What to do:
The reply should hold only the lines from the one with "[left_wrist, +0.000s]" to the one with "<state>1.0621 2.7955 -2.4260", both ends kept, exactly as they appear below, without any pictures.
** Data records follows **
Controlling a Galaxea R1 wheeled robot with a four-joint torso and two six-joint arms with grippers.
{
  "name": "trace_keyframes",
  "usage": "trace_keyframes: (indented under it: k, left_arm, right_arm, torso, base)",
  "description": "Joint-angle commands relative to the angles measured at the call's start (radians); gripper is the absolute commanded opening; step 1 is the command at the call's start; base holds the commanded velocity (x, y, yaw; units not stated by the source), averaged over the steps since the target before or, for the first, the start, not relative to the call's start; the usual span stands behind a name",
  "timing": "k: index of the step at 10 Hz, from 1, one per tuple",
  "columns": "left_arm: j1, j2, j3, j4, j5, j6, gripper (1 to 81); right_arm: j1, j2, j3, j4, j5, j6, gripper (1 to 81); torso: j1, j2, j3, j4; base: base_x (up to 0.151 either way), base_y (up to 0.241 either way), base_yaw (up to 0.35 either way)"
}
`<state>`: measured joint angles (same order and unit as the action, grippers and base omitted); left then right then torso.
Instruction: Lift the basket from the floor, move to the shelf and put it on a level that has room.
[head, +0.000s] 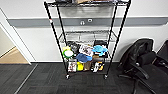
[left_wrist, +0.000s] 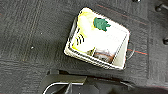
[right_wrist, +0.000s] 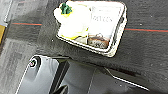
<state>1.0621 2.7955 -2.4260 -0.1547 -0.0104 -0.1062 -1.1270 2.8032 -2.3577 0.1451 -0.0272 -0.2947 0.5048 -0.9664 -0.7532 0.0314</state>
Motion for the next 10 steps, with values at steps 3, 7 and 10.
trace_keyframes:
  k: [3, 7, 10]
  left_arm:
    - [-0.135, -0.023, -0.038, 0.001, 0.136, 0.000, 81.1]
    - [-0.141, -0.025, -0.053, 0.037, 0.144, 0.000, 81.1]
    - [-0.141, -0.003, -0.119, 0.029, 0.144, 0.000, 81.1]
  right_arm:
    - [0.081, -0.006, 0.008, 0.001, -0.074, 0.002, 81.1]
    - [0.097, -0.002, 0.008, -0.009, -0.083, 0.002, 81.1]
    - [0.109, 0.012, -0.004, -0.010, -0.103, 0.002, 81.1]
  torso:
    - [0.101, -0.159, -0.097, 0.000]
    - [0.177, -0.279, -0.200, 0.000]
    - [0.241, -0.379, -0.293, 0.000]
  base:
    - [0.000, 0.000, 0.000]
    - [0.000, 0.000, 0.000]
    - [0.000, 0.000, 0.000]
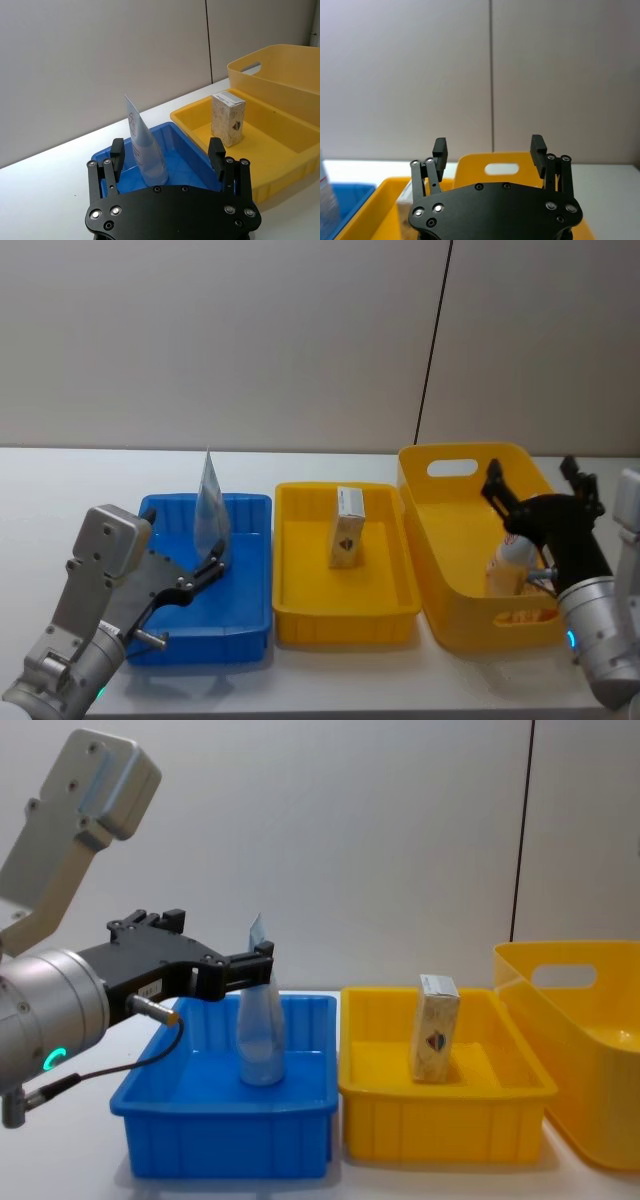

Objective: Bimanual collaborative sorting of washing and personal care products

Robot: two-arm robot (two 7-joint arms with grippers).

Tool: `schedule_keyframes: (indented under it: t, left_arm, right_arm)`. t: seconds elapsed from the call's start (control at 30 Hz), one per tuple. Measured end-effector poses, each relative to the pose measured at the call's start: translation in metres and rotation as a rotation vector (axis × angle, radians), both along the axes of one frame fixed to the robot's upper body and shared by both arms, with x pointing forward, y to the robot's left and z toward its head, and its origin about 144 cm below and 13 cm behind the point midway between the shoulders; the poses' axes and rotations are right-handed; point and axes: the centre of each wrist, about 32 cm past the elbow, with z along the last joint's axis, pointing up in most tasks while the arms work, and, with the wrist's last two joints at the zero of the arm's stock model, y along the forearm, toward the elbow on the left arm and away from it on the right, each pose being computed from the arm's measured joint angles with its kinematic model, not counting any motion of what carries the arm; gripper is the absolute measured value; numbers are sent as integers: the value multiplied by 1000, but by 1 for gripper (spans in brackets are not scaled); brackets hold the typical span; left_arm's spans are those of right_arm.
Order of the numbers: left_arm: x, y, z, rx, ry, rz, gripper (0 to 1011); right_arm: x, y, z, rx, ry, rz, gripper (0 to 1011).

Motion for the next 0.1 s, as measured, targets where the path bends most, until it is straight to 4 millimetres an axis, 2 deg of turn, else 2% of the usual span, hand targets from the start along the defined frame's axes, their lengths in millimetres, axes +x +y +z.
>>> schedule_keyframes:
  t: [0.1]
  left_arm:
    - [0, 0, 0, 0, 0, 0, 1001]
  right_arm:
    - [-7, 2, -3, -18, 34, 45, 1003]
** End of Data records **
Task response:
[left_wrist, +0.000s] 
[right_wrist, +0.000s] 
<state>1.0621 2.7955 -2.4260 -0.1547 -0.0104 -0.1062 -1.1270 2.8032 -2.3577 0.1451 -0.0272 -0.2947 0.5048 -0.9664 -0.7532 0.0314</state>

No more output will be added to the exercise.